There are also lawsuits available to rein in this kind of maddening propaganda, when it crosses a line into defamation. When My Pillow Guy went on the far right Newsmax, after Newsmax was threatened with a lawsuit by Dominion voting machines, and began repeating Trump lies about dead Venezuelan presidents and other scary spooks flipping millions of Trump votes to Biden to steal the rigged election, Newsmax read a statement written by their lawyers, informing viewers that what Pillow Guy was saying was false, that the results of the election were legal and final. The interviewer tried to shut My Pillow Lindell down immediately. When Pillow Guy energetically persisted, as his ilk always does, talking over the attempts of the interviewer to stop him, the host literally got out of his chair and walked off the set.Here you go, Mike Lindell’s Newsmax mini shit show on youTube, taking a principled stand against Cancel Culture.

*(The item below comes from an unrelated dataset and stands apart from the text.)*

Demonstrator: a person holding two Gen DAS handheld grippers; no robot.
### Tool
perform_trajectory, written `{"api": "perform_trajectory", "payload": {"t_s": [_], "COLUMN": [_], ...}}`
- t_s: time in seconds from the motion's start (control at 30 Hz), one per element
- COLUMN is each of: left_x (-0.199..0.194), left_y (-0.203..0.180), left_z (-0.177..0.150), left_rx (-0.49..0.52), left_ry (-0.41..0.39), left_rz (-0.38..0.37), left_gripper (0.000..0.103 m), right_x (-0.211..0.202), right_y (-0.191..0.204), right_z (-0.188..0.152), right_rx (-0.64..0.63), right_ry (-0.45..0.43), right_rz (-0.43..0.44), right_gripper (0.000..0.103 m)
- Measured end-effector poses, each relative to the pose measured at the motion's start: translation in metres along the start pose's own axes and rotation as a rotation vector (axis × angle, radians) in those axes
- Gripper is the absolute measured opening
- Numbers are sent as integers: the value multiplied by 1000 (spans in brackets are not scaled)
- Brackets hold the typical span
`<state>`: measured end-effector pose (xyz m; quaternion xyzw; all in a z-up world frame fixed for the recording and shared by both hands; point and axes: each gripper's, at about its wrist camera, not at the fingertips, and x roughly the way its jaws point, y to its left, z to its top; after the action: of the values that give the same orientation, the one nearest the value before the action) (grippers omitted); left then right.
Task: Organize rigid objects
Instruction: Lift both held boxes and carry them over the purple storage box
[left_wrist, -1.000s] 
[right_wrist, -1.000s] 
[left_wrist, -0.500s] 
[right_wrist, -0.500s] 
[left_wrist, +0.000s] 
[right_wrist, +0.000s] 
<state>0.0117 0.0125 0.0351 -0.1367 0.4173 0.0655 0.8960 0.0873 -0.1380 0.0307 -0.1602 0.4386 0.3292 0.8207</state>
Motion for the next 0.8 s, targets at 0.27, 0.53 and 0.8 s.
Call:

I note, with characteristic snideness, that the latest victims of Cancel (or Censure) Culture include every Republican who voted for impeachment or conviction of the, like, totally innocent MAGA-man. USA! USA!!!! One America NOW!
[1]
Almost as scandalous as Barack Obama brazenly wearing a flesh colored suit to a news conference, Biden is already at it with the dirty tricks, according to One America News Network:
[Biden] added he would ask FEMA to speed up the paperwork so he could sign it as soon as possible, but Biden hedged on whether he would visit Texas to assess the situation first hand.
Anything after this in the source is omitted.